REQUIRED ACTION =>
Return only the lines below starting at the line containing "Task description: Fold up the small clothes" and ending at the line containing "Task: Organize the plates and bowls", both included, exactly as they are and with no pictures.

DATA SHOWN =>

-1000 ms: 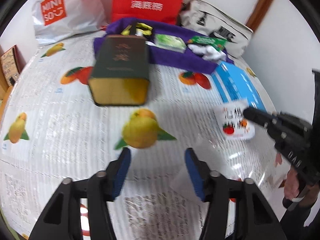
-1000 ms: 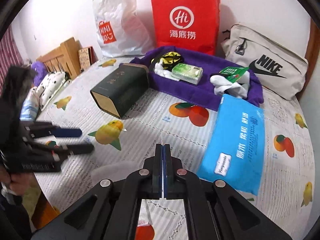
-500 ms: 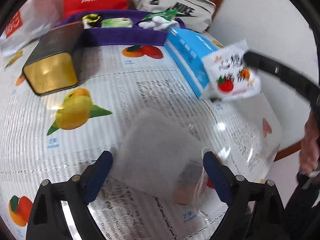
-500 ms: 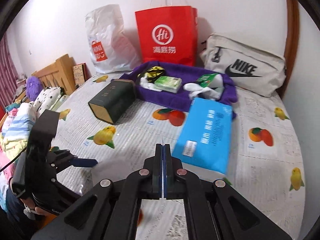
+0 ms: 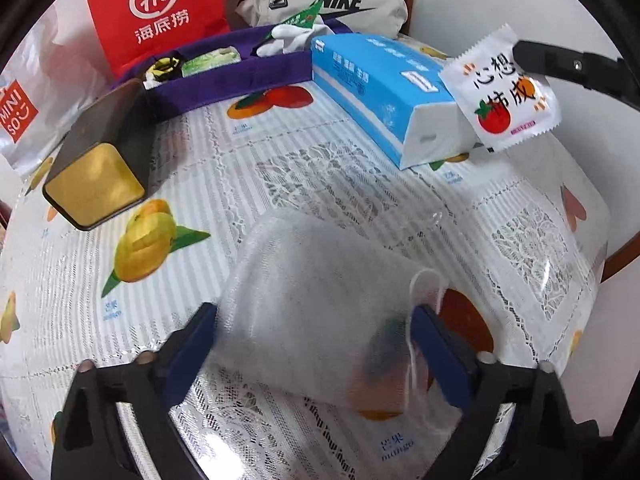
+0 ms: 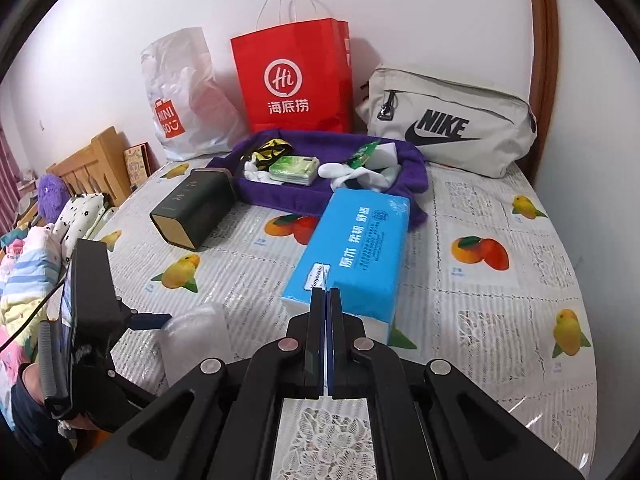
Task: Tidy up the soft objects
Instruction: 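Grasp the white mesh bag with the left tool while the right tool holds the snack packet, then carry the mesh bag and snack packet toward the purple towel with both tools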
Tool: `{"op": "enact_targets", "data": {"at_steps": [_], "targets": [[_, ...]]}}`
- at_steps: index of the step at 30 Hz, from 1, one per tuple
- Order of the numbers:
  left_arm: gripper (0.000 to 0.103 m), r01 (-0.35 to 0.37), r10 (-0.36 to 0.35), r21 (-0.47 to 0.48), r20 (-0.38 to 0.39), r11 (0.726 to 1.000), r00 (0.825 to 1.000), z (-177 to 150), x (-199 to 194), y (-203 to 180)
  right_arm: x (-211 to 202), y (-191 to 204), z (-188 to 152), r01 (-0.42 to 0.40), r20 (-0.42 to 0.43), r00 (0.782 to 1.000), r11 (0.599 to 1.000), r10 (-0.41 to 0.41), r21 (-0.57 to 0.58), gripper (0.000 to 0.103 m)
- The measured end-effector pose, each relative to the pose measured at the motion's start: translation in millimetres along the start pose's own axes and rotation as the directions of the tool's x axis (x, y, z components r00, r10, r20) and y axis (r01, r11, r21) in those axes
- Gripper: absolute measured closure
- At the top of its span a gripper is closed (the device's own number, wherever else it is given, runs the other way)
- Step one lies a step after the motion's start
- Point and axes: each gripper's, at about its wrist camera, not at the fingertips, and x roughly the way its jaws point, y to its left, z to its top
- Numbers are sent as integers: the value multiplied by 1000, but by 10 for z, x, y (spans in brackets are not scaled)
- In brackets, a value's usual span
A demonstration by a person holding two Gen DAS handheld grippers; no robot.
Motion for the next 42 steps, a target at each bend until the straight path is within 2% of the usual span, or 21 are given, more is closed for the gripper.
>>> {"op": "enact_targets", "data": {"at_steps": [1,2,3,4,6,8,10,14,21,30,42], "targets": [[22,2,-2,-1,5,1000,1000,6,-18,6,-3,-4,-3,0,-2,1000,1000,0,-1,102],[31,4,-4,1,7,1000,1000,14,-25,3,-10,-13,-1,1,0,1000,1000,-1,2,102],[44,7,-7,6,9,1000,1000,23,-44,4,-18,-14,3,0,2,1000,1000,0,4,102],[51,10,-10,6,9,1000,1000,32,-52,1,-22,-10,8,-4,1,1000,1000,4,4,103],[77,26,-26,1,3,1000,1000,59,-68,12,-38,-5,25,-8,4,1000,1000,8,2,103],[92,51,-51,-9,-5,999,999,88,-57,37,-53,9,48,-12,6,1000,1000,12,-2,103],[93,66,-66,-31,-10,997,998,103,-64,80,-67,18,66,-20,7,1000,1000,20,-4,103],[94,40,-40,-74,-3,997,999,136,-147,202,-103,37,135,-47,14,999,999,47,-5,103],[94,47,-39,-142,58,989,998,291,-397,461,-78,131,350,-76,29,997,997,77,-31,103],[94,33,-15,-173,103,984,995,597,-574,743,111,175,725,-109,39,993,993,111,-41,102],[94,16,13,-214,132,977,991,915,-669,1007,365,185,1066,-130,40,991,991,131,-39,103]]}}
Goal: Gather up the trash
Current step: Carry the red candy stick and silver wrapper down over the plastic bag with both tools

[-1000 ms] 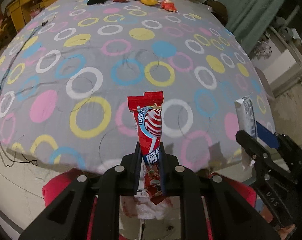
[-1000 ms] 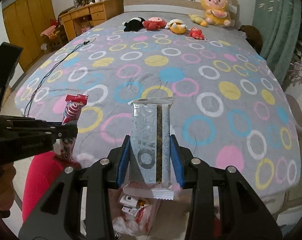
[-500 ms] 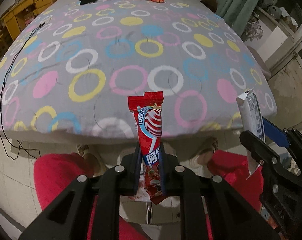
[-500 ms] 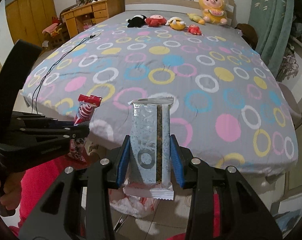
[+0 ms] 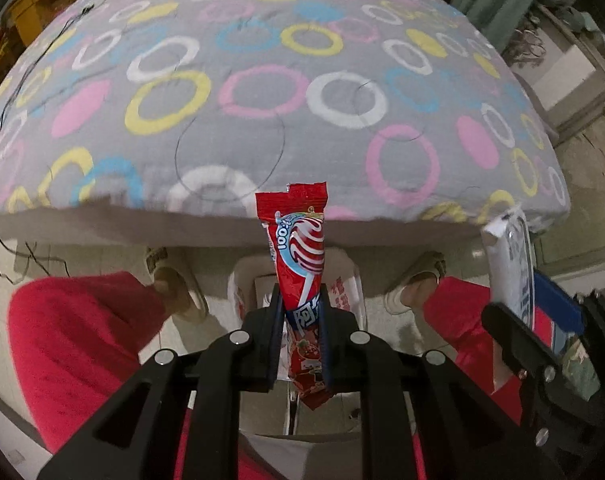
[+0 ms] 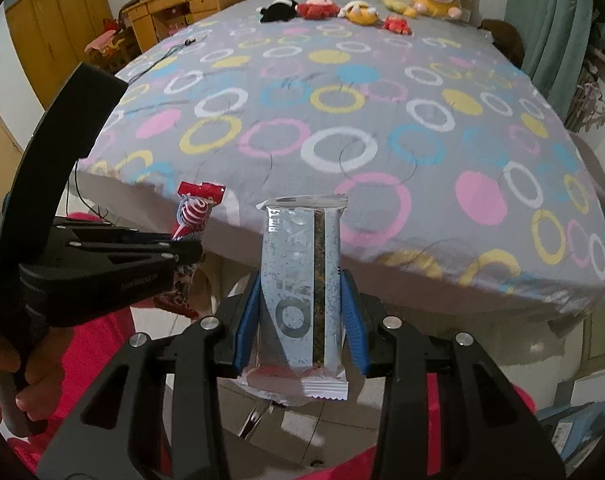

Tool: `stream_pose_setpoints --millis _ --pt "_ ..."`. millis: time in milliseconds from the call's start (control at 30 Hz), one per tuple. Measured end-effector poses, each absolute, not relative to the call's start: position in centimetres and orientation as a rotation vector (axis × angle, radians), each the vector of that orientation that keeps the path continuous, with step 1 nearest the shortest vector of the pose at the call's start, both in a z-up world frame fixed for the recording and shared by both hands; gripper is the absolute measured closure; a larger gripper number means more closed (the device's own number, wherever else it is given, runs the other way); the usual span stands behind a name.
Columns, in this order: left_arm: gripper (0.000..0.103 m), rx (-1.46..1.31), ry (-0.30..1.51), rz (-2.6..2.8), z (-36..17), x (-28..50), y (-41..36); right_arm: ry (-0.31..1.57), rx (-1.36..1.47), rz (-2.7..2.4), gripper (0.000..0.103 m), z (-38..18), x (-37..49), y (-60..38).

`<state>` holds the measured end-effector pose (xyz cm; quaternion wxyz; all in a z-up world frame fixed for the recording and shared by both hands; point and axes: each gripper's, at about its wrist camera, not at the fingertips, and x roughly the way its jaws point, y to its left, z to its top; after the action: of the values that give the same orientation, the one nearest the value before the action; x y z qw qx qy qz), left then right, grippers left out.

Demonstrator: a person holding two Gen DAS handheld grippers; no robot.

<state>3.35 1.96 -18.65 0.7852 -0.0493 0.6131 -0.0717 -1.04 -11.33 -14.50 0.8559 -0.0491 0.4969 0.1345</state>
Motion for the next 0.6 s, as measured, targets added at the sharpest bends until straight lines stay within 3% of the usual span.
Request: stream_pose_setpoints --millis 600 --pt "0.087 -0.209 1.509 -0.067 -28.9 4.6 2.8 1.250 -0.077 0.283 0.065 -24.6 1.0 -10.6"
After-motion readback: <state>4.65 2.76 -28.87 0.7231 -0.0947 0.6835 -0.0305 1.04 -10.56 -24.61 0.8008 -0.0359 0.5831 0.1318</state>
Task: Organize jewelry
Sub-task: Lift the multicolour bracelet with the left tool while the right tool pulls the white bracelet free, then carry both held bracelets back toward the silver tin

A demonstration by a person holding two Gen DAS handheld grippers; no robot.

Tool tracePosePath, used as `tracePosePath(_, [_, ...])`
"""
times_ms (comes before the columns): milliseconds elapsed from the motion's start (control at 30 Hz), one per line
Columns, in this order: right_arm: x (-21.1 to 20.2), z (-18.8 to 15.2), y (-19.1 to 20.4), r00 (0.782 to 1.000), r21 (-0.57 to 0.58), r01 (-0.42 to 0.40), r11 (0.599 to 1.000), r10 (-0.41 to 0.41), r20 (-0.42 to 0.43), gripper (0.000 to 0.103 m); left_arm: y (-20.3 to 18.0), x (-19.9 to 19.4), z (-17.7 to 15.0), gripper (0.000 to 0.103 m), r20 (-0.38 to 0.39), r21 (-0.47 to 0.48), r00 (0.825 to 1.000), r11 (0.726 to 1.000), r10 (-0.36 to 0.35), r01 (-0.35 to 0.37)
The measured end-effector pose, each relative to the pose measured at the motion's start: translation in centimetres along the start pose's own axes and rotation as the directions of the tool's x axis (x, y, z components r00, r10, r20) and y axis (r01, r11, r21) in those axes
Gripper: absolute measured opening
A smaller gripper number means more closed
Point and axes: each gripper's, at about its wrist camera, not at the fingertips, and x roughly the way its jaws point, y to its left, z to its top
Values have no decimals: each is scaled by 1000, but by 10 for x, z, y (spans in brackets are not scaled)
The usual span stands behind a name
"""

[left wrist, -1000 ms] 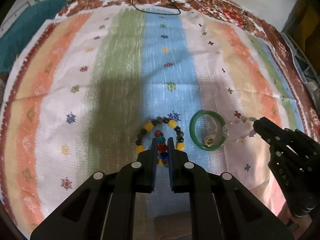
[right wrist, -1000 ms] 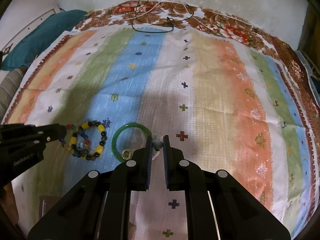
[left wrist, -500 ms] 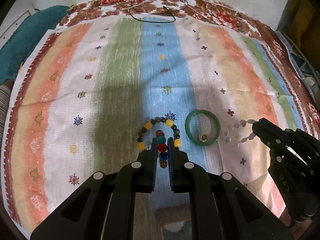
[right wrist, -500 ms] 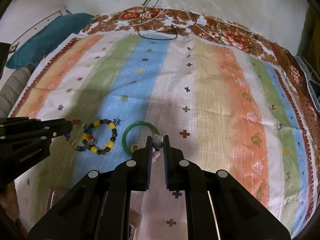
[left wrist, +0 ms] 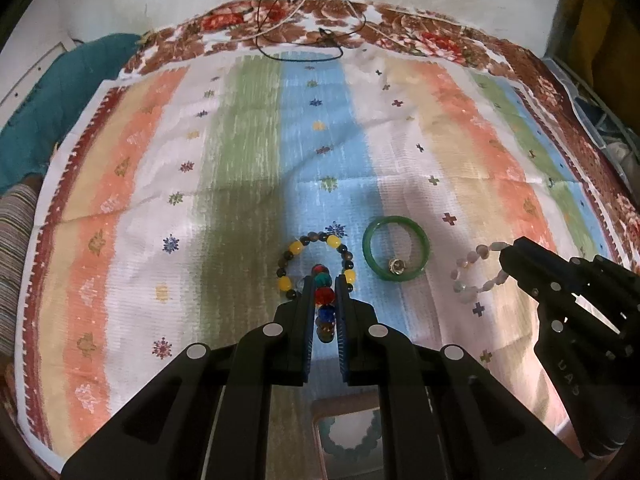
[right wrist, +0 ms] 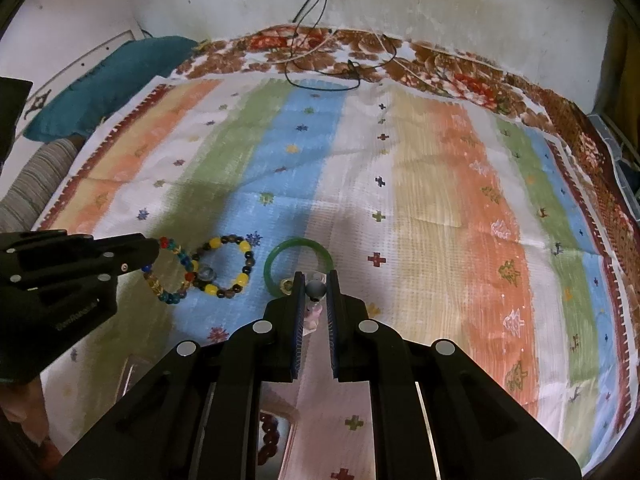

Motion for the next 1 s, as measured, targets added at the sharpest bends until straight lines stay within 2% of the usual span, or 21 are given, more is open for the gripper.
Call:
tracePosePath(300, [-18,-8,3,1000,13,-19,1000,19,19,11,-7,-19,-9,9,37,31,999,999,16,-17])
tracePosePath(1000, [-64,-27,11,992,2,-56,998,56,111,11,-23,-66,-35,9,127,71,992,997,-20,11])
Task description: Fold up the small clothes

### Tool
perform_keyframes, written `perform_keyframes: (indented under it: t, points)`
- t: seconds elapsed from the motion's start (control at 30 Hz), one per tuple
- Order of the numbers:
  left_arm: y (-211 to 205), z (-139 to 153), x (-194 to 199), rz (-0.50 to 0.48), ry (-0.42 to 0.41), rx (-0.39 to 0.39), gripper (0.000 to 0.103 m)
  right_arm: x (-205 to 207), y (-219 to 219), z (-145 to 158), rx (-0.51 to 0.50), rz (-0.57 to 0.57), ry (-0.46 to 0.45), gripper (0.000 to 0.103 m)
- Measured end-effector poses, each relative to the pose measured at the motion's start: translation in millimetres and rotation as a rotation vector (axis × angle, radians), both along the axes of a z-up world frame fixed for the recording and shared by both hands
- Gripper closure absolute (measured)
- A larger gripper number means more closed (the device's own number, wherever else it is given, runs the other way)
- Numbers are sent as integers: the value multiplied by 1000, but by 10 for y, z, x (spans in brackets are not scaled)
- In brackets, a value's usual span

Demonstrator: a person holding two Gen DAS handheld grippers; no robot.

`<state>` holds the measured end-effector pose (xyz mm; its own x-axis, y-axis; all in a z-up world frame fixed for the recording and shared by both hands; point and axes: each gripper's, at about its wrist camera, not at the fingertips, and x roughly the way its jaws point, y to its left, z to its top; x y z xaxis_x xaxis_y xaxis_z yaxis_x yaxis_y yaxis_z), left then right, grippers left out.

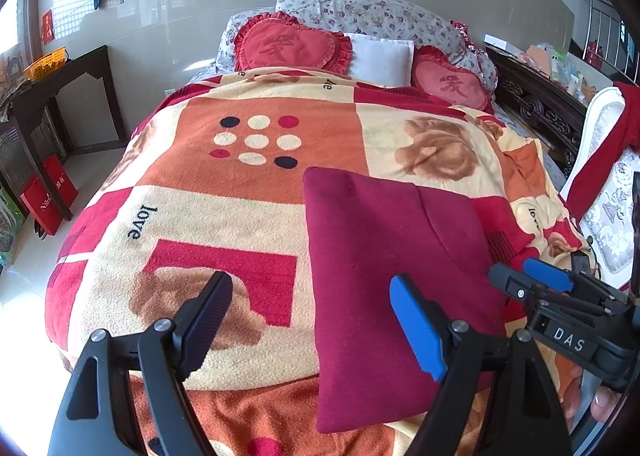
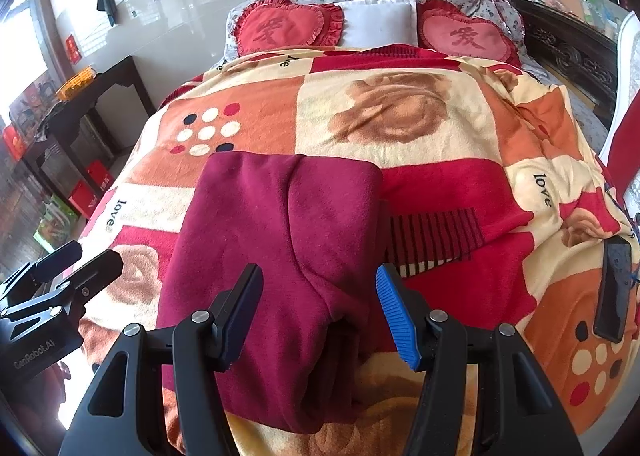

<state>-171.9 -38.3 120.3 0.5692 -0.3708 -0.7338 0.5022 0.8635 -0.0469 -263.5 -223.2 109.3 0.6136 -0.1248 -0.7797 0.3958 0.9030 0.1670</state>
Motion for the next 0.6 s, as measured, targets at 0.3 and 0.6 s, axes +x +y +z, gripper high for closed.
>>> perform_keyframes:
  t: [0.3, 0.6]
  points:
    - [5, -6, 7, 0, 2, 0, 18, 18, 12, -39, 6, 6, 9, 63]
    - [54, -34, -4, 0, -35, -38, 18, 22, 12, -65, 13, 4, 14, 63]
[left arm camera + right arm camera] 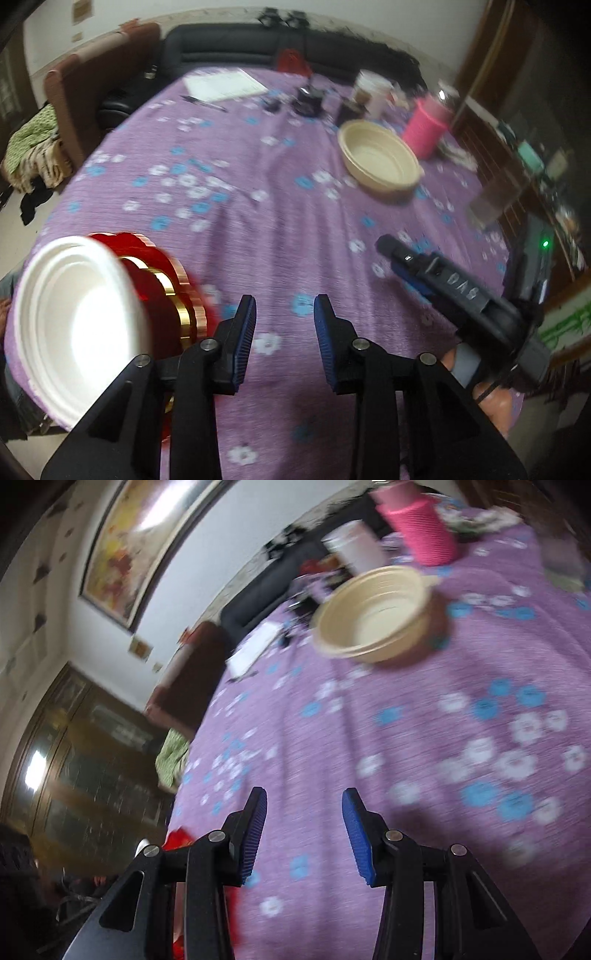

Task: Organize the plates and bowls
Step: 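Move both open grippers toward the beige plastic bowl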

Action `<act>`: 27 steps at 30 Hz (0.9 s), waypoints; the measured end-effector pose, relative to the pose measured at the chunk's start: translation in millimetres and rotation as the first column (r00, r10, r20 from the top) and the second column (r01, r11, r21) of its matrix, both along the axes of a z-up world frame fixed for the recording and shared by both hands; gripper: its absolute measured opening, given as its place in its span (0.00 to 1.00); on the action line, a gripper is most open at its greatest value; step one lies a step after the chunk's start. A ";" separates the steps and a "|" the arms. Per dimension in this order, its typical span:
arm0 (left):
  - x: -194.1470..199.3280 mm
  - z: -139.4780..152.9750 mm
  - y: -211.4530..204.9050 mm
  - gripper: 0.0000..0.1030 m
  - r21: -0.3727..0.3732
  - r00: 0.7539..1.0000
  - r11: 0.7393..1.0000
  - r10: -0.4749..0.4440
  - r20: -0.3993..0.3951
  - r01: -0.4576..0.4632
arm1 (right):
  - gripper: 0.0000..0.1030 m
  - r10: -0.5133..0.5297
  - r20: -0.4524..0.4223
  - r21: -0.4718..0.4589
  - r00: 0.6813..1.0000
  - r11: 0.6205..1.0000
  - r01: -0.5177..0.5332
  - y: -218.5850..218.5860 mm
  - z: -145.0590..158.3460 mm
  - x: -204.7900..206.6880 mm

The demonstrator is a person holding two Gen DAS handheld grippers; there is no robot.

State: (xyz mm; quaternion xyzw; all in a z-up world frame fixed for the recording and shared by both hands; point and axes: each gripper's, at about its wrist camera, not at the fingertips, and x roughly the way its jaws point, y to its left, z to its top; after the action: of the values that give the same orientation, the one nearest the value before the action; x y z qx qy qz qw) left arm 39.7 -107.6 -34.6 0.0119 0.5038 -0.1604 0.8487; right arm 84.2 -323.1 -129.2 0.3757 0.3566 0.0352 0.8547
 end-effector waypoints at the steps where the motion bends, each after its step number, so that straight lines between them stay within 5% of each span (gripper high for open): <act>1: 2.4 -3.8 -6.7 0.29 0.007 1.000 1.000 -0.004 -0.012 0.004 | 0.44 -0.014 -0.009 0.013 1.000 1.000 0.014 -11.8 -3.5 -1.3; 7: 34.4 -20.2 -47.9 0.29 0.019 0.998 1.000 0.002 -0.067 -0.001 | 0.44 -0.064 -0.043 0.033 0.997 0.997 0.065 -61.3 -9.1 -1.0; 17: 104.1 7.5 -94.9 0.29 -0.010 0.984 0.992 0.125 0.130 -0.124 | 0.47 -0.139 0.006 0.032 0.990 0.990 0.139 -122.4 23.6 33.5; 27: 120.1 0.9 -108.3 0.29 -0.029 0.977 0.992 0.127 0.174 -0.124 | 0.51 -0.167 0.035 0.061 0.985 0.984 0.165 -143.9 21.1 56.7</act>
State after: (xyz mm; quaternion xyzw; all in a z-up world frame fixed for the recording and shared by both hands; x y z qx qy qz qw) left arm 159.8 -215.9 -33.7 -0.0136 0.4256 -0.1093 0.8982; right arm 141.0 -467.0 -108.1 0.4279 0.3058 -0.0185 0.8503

ANSWER TO THIS PROBLEM =>
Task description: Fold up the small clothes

### Tool
perform_keyframes, written `perform_keyframes: (indented under it: t, points)`
- t: seconds elapsed from the motion's start (control at 30 Hz), one per tuple
- Order of the numbers:
  left_arm: y (-211 to 205), z (-139 to 153), x (-194 to 199), rz (-0.50 to 0.48), ry (-0.42 to 0.41), rx (-0.39 to 0.39), gripper (0.000 to 0.103 m)
  right_arm: x (-205 to 207), y (-219 to 219), z (-145 to 158), rx (-0.51 to 0.50), rz (-0.57 to 0.57), ry (-0.46 to 0.45), gripper (0.000 to 0.103 m)
- Measured end-effector poses, each relative to the pose measured at the motion's start: translation in millimetres and rotation as a rotation vector (axis × angle, radians), both along the axes of a z-up world frame fixed for the recording and shared by both hands
- Gripper closure absolute (measured)
- A larger gripper number means more closed (the device's own number, wherever else it is given, runs the other way)
- Numbers are sent as integers: the value multiplied by 1000, but by 10 for y, z, x (spans in brackets are not scaled)
- In brackets, a value's usual span

Demonstrator: a person holding two Gen DAS handheld grippers; no robot.

`<state>` holds the measured end-effector pose (xyz mm; its own x-axis, y-axis; all in a z-up world frame fixed for the recording and shared by both hands; point and axes: each gripper's, at about its wrist camera, not at the fingertips, and x roughly the way its jaws point, y to its left, z to its top; x y z xaxis_x xaxis_y xaxis_z yaxis_x yaxis_y yaxis_z), left then right, grippers left out.


<state>-171.9 -38.3 120.3 0.5692 -0.3708 -0.7338 0.5022 0.8635 -0.0469 -263.5 -223.2 109.3 0.6136 -0.1248 -0.7797 0.3958 0.9030 0.1670</state>
Motion for the next 0.6 s, as measured, targets at 0.3 and 0.6 s, axes +x +y +z, gripper high for closed.
>>> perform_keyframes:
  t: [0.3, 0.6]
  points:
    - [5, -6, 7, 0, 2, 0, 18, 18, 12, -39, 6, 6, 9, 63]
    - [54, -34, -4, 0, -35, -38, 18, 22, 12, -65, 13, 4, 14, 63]
[left arm camera + right arm camera] 

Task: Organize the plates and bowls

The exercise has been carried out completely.